> _Dataset items_:
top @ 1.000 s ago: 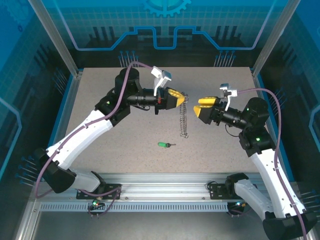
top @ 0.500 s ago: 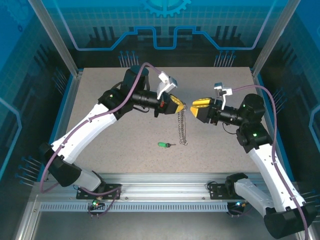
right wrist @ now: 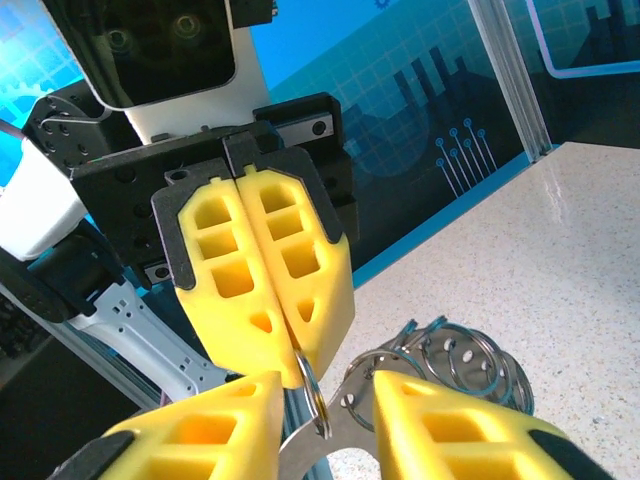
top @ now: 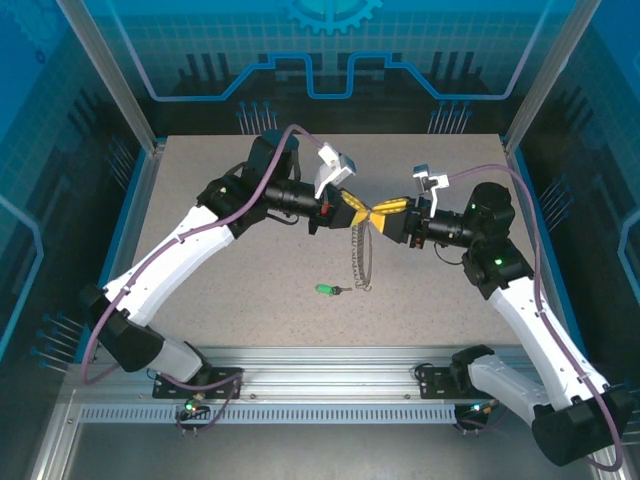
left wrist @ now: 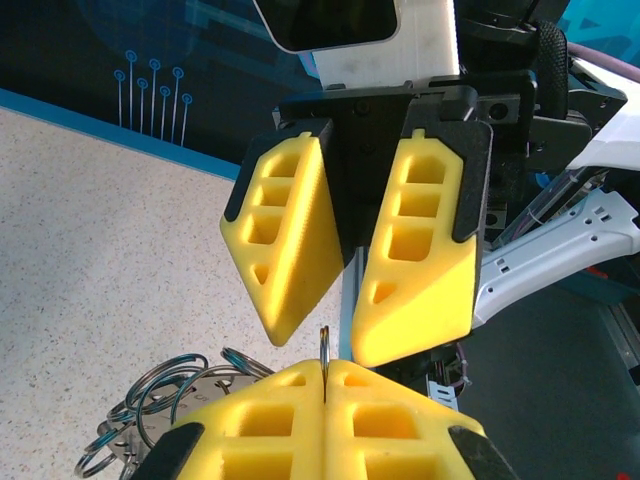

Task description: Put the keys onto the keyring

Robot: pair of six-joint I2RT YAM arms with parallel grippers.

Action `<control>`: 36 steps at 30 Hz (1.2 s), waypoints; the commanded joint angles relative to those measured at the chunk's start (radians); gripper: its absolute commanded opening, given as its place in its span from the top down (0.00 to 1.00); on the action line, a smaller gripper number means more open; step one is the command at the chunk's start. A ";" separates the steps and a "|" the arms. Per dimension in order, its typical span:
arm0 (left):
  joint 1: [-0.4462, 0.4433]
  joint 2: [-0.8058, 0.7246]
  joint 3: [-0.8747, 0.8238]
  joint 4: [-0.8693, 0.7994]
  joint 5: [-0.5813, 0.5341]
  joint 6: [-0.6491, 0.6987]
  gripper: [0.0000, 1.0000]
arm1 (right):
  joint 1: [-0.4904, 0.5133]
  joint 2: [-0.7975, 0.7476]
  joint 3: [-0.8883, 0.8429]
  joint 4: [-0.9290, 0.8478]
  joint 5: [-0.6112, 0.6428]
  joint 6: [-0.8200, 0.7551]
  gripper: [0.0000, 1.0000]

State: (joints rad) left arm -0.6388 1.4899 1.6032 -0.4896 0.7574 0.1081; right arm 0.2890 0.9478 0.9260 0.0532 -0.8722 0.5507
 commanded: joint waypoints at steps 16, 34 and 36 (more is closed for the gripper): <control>0.061 -0.154 -0.195 0.343 -0.129 -0.198 0.61 | -0.015 0.020 -0.005 0.177 0.013 0.037 1.00; 0.039 -0.163 -0.517 1.046 -0.158 -0.666 0.60 | -0.010 0.039 -0.041 0.443 0.109 0.229 1.00; 0.027 -0.142 -0.514 1.080 -0.156 -0.682 0.61 | -0.004 0.038 -0.041 0.446 0.120 0.234 1.00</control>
State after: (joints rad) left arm -0.5953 1.3216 1.0832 0.4702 0.6018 -0.5194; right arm 0.2787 0.9901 0.8932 0.4141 -0.7837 0.7506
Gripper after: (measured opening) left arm 0.391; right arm 0.064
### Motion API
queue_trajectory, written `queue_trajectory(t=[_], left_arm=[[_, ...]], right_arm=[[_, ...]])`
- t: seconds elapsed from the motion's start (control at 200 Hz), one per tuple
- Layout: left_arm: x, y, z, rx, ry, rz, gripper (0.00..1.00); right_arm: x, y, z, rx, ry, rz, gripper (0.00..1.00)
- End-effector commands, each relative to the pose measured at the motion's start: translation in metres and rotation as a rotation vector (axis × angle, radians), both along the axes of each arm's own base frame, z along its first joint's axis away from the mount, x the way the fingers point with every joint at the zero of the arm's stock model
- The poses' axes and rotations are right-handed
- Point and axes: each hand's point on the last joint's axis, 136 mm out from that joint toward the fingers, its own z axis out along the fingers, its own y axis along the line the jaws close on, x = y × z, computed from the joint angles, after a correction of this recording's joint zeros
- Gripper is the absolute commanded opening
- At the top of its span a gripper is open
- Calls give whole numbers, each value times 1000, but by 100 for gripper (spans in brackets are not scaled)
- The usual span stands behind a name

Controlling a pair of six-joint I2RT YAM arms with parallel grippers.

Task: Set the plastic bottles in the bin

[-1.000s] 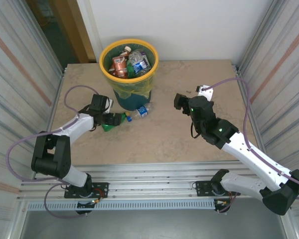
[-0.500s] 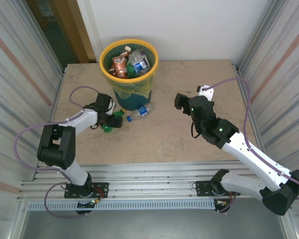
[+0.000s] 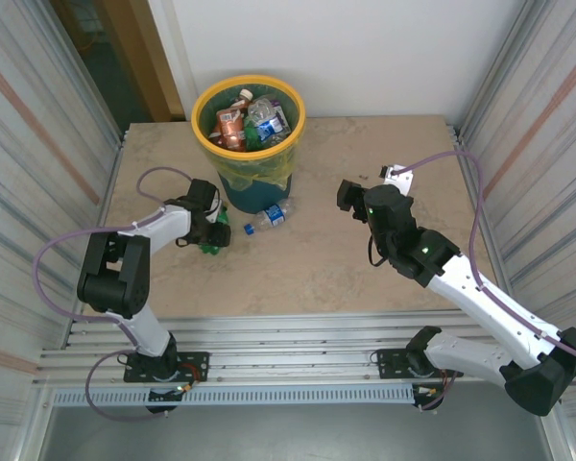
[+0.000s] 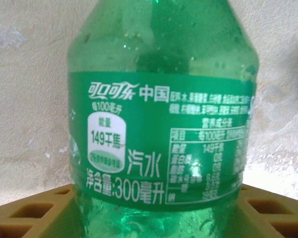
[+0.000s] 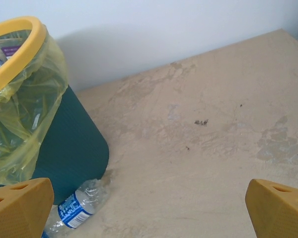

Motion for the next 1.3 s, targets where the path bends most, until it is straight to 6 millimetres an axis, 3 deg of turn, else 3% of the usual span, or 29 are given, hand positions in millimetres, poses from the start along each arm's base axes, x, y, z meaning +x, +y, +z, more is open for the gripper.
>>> queue_trajectory(t=[0.0,0.12,0.306,0.566,0.736,0.902,1.112,1.297], left_arm=[[0,2,4,19,4,11,54],[0,2,7,10,-7,17,46],[0,1,17,-24,-54,47,44],[-4,17,60,-37,-196,132,42],[-11,31,100,-49,-327,186,42],[-17,31,152,-106,-496,175,41],[-25,12,217,-255,-713,86,41],[-30,-15,264,-429,-845,-30,41]], right_arm=[[-2,-8,-4,12,9,-36,97],[-3,-10,-5,15,18,-41,97],[-5,-13,-3,24,19,-44,97],[-4,-10,-5,34,38,-12,98],[0,0,-7,22,63,37,97],[6,22,-6,17,86,132,97],[11,60,1,60,84,302,98],[7,103,22,124,42,526,98]])
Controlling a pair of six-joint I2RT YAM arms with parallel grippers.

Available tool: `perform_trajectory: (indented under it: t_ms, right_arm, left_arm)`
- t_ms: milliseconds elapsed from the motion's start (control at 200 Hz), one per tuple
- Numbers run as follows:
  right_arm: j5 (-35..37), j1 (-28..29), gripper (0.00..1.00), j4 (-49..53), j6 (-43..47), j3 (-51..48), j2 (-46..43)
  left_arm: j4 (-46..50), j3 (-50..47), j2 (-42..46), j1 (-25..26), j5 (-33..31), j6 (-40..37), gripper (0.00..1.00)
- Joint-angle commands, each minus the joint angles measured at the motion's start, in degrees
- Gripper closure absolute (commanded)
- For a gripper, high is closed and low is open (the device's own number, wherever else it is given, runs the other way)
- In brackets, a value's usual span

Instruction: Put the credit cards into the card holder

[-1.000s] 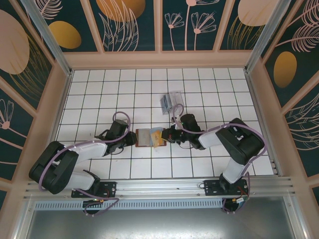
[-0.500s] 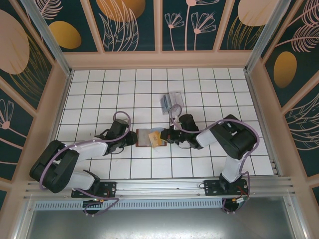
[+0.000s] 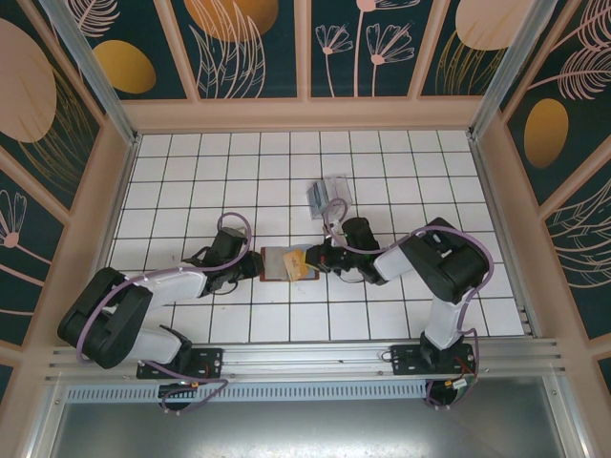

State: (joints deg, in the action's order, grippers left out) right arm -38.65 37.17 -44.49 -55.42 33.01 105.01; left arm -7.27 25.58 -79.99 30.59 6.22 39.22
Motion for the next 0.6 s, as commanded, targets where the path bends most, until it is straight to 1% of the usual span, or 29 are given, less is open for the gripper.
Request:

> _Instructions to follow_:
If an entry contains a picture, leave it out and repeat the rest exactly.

> _Expected output_:
top @ 1.000 s ago: 
top @ 0.500 s ago: 
right wrist @ now: 
top @ now: 
left wrist @ now: 

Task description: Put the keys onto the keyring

Robot: pair of six-joint I2RT YAM arms with parallel grippers.

Action `<control>`: 36 steps at 30 Hz (1.2 s), waypoints; the commanded joint angles relative to those measured at the chunk's start (radians); gripper: its absolute commanded opening, given as its place in its span from the top down (0.00 to 1.00); on the action line, a smaller gripper number means more open; step one is the command at the chunk's start. A ";" separates the steps and a "|" the arms. Per dimension in order, its typical span:
arm0 (left):
  joint 1: [-0.4462, 0.4433]
  joint 2: [-0.8058, 0.7246]
  joint 3: [-0.8747, 0.8238]
  joint 4: [-0.8693, 0.7994]
  joint 5: [-0.5813, 0.5341]
  joint 6: [-0.6491, 0.6987]
  gripper: [0.0000, 1.0000]
arm1 (right):
  joint 1: [-0.4904, 0.5133]
  joint 2: [-0.7975, 0.7476]
  joint 3: [-0.8883, 0.8429]
  joint 4: [-0.9290, 0.8478]
  joint 5: [-0.6112, 0.6428]
  joint 6: [-0.8200, 0.7551]
  gripper: [0.0000, 1.0000]

State: (joints rad) left arm -0.6388 1.4899 1.6032 -0.4896 0.7574 0.1081; right arm 0.2890 0.9478 0.9260 0.0532 -0.8722 0.5507
 commanded: joint waypoints at steps 16, 34 and 36 (more is closed for the gripper): <control>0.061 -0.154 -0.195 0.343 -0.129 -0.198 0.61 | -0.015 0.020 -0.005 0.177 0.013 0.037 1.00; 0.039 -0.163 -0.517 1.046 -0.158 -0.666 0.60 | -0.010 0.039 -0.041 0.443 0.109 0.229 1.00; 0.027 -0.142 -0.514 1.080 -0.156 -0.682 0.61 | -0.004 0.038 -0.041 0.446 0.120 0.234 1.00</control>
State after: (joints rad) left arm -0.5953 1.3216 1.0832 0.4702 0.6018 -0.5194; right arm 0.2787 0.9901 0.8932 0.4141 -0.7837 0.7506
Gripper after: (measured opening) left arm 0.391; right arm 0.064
### Motion API
queue_trajectory, written `queue_trajectory(t=[_], left_arm=[[_, ...]], right_arm=[[_, ...]])`
- t: seconds elapsed from the motion's start (control at 200 Hz), one per tuple
- Layout: left_arm: x, y, z, rx, ry, rz, gripper (0.00..1.00); right_arm: x, y, z, rx, ry, rz, gripper (0.00..1.00)
- End-effector commands, each relative to the pose measured at the motion's start: translation in metres and rotation as a rotation vector (axis × angle, radians), both along the axes of each arm's own base frame, z along its first joint's axis away from the mount, x the way the fingers point with every joint at the zero of the arm's stock model
- The poses' axes and rotations are right-handed
- Point and axes: each hand's point on the last joint's axis, 136 mm out from that joint toward the fingers, its own z axis out along the fingers, its own y axis along the line the jaws close on, x = y × z, computed from the joint angles, after a correction of this recording's joint zeros
- Gripper is the absolute commanded opening
- At the top of its span a gripper is open
- Calls give whole numbers, each value times 1000, but by 100 for gripper (spans in brackets are not scaled)
- The usual span stands behind a name

Controlling a pair of six-joint I2RT YAM arms with parallel grippers.

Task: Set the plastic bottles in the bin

[-1.000s] 
[-0.500s] 
[+0.000s] 
[+0.000s] 
[+0.000s] 

Motion for the next 1.3 s, targets where the path bends most, until it is straight to 6 millimetres an axis, 3 deg of turn, else 3% of the usual span, or 29 are given, hand positions in millimetres, poses from the start along each arm's base axes, x, y, z meaning +x, +y, +z, more is open for the gripper.
>>> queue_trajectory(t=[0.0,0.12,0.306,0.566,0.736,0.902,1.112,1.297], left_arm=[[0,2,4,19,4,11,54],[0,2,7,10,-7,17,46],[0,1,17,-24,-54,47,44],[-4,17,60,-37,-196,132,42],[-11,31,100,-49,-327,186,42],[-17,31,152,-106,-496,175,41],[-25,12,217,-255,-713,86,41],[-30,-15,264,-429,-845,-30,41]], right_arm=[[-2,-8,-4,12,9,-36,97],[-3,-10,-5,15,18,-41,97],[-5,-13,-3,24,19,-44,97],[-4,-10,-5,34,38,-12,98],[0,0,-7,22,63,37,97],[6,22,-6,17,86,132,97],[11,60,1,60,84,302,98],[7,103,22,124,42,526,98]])
Controlling a pair of six-joint I2RT YAM arms with parallel grippers.

Available tool: `perform_trajectory: (indented under it: t_ms, right_arm, left_arm)`
- t_ms: milliseconds elapsed from the motion's start (control at 200 Hz), one per tuple
- Numbers run as follows:
  right_arm: j5 (-35..37), j1 (-28..29), gripper (0.00..1.00), j4 (-49..53), j6 (-43..47), j3 (-51..48), j2 (-46..43)
  left_arm: j4 (-46..50), j3 (-50..47), j2 (-42..46), j1 (-25..26), j5 (-33..31), j6 (-40..37), gripper (0.00..1.00)
- Joint-angle commands, each minus the joint angles measured at the motion's start, in degrees
- Gripper closure absolute (commanded)
- For a gripper, high is closed and low is open (the device's own number, wherever else it is given, runs the other way)
- In brackets, a value's usual span

Instruction: Put the credit cards into the card holder

[-1.000s] 
[-0.500s] 
[+0.000s] 

State: (joints deg, in the action's order, grippers left out) right arm -38.65 37.17 -44.49 -55.42 33.01 105.01; left arm -7.27 25.58 -79.99 30.59 6.22 39.22
Motion for the next 0.6 s, as commanded, targets where the path bends most, until it is straight to 1% of the usual span, or 29 are given, less is open for the gripper.
Request:

Nothing else remains for this exercise.